Ortada çok ciddi sorular var:
1) Banka hisselerinde çılgın yükseliş yaşanırken Borsa İstanbul yönetimi ve Sermaye Piyasası Kurulu neden müdahale etmedi? Borsada işlemlerin adil ve dürüst bir şekilde gerçekleşmesinin sağlanması ve yatırımcıların aşırı volatilitenin getirdiği risklerden korunmaları amacıyla getirilen “Volatilite Bazlı Tedbir Sistemi” neden çalıştırılmadı? Başka hisselerde en ufak yükseliş yaşandığında derhal bu sisteme başvuran borsa yönetimi neden bu sefer sessiz kaldı? Neden açığa satış ve kredili işlem yasağı, brüt takas, emir iletim kanallarının kısıtlanması (İnternet emir yasağı) gibi önlemlere başvurulmadı?
2) Çılgın yükseliş sırasında yayılan “Türkiye Varlık Fonu hisse alımı yapıyor” iddiası neden yalanlanmadı? Varlık Fonu sağır sultanın bile duyduğu bu iddiaya neden sessiz kaldı?

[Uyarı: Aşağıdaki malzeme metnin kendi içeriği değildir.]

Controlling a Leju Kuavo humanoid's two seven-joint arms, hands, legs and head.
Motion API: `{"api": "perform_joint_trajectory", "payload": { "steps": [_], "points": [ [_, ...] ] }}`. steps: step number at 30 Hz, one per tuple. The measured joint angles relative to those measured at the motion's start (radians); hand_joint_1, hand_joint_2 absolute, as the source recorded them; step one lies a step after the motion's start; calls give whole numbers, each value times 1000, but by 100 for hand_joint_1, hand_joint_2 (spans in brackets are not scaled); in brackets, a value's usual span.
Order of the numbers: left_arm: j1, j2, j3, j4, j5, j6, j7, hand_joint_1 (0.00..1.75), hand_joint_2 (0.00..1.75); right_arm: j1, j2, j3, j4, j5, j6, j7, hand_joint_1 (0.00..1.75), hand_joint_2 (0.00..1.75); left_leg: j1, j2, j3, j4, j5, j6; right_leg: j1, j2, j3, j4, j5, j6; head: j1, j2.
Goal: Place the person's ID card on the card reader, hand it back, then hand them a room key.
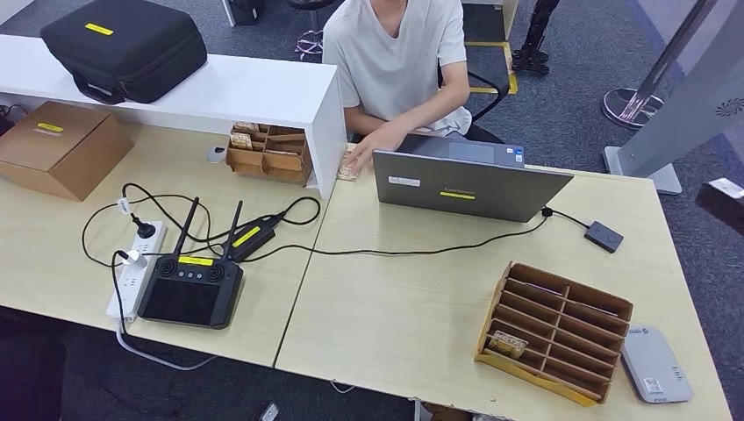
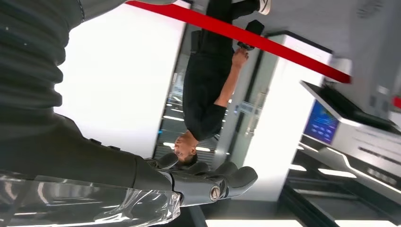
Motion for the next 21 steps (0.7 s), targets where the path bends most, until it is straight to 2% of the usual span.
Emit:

3) Dün gözaltına alınan sekiz kişinin yoğun işlem yaptığı bilinen aracı kurumlar neden sorgulanmıyor? Geçmişte bu tip olaylarda aracı kurum yöneticilerine de ağır cezalar veren Sermaye Piyasası Kurulu neden bu sefer cezaları spekülatörlerle sınırlı tuttu? Aracı kurum patronlarının bazılarının iktidara yakın olmasının bununla bir ilgisi var mı?
4) Finansal sistemle ilgili riskleri izlemek ve yönetmek amacıyla kurulan Finansal İstikrar Komitesi bu olayda ne yaptı? Temel görevi, “Üye kurumlar arasında eşgüdümü sağlayarak finansal riskleri kontrol etmek ve sistemik risk oluşmasını engellemek” olarak tanımlanan Finansal İstikrar Komitesi böyle bir konuda çalışma yapmayacak da ne zaman ne yapacak?
5) Finansal İstikrar Komitesi’nin üyesi ve Hazine Maliye Bakanı Nurettin Nebati neden çılgın yükseliş sırasında borsayı överek “Vatandaşlarımızın nereye kanalize olacağı açık” dedi? Bundan pişman mı
6) “Vatandaş dolara yönelmek yerine parasını borsaya yatırsın diye ekonomi yönetimi bankacılık hisselerinde yaşanan olağandışı harekete göz yumdu” iddiaları ne derece doğru?
7) Dün gözaltına alınan borsa spekülatörleri daha önce de SPK tarafından cezalandırılmıştı. 2019 yılından bir tedbir kararı, aynı isimler burada da var:
SPK’nın cezaları işe yaramıyor mu? Bu isimlerin dünkü cezaların da arkasından dolanıp gemilerini yüzdürmeyeceklerinin garantisi var mı?
Bu sorular orta yerde durdukça bu konu kapanmaz.